| The problem |
Using the entries below, write out the line with "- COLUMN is", the line with "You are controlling", and every line in between, exactly as each is written.

───── Input data ─────

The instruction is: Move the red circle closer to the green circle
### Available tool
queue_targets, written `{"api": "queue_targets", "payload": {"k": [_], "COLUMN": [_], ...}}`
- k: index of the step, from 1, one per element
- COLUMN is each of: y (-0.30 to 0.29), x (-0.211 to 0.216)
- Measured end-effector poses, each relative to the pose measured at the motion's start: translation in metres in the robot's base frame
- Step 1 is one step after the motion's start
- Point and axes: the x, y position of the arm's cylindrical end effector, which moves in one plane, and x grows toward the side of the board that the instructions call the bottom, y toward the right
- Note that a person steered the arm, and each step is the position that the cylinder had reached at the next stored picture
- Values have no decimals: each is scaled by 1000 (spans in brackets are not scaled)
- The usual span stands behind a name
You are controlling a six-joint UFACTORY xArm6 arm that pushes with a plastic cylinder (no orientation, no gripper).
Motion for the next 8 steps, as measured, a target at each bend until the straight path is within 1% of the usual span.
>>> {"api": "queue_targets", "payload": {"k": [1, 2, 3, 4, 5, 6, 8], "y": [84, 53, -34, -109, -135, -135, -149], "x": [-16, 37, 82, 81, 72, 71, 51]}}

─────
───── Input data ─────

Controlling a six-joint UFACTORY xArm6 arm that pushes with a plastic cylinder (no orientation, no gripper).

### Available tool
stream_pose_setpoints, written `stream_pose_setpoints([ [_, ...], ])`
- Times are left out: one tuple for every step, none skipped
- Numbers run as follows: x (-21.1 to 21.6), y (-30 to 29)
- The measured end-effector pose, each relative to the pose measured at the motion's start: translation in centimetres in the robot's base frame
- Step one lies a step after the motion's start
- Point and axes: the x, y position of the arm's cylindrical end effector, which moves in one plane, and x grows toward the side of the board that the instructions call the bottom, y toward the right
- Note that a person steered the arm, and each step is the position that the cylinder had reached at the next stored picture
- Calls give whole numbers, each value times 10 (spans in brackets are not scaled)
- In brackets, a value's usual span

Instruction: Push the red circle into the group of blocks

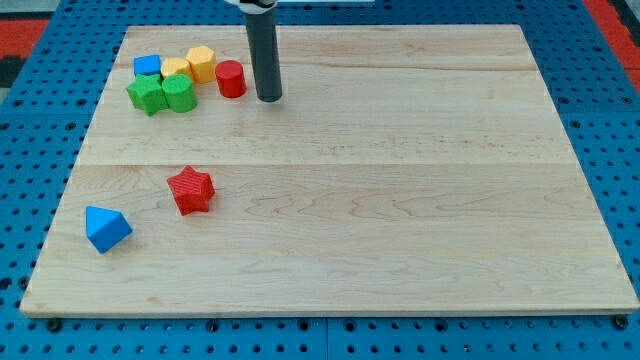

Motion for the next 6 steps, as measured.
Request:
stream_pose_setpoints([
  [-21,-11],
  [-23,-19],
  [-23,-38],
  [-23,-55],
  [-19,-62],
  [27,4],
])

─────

| Answer |
- COLUMN is each of: y (-0.30 to 0.29), x (-0.211 to 0.216)
- Measured end-effector poses, each relative to the pose measured at the motion's start: translation in metres in the robot's base frame
- Step 1 is one step after the motion's start
- Point and axes: the x, y position of the arm's cylindrical end effector, which moves in one plane, and x grows toward the side of the board that the instructions call the bottom, y toward the right
- Note that a person steered the arm, and each step is the position that the cylinder had reached at the next stored picture
- Values have no decimals: each is scaled by 1000 (spans in brackets are not scaled)
- The usual span stands behind a name
You are controlling a six-joint UFACTORY xArm6 arm that pushes with a plastic cylinder (no orientation, no gripper).

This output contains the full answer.